**TASK BRIEF:** List all lines of the data containing the word "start".

── STORED DATA

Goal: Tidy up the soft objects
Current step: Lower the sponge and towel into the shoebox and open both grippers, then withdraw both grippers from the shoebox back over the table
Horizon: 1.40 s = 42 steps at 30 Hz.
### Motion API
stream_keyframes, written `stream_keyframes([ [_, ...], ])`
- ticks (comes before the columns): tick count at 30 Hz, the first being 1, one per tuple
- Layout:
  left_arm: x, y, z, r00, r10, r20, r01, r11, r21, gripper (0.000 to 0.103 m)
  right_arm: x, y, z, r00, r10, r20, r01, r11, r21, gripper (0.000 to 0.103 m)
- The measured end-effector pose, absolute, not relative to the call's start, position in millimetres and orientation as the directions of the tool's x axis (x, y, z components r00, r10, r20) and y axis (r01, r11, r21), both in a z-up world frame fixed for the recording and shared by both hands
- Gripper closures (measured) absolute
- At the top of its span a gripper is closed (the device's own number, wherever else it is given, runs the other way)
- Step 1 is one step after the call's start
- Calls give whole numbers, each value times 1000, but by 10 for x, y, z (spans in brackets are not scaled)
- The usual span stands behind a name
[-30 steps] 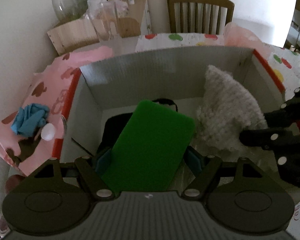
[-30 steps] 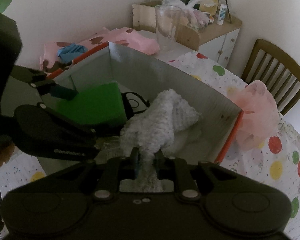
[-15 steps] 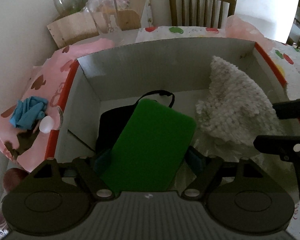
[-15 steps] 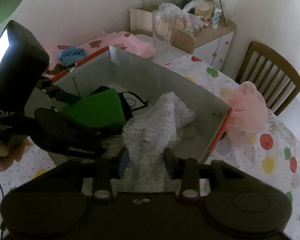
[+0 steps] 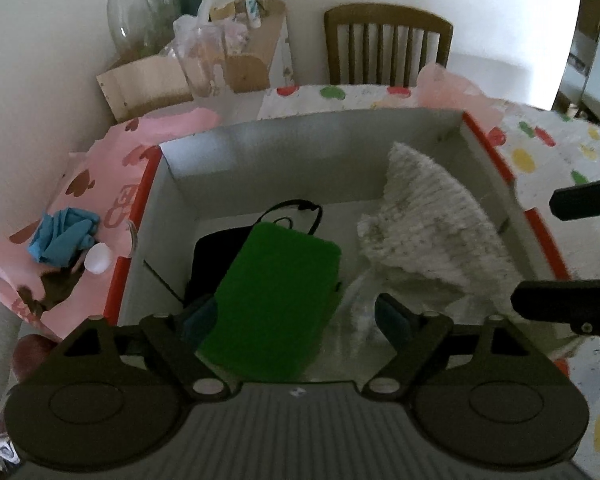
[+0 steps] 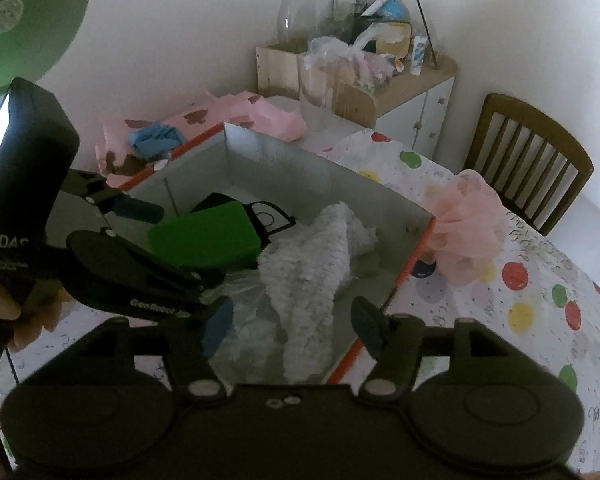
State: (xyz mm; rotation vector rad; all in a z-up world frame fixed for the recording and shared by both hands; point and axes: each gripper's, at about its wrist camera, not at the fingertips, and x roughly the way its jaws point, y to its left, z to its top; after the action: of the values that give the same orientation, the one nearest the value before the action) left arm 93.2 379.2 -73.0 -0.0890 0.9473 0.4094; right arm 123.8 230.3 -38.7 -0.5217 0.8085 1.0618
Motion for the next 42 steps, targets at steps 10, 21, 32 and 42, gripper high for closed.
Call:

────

**ANSWER SECTION:**
- The measured end-effector pose, absolute, not relative to the call's start, position in millimetres and orientation as the directions of the tool's x axis (x, y, z components r00, r10, r20) and y axis (r01, r11, r21), both in a z-up world frame fixed for the recording and shared by both hands
- Step 1 is one step after the call's start

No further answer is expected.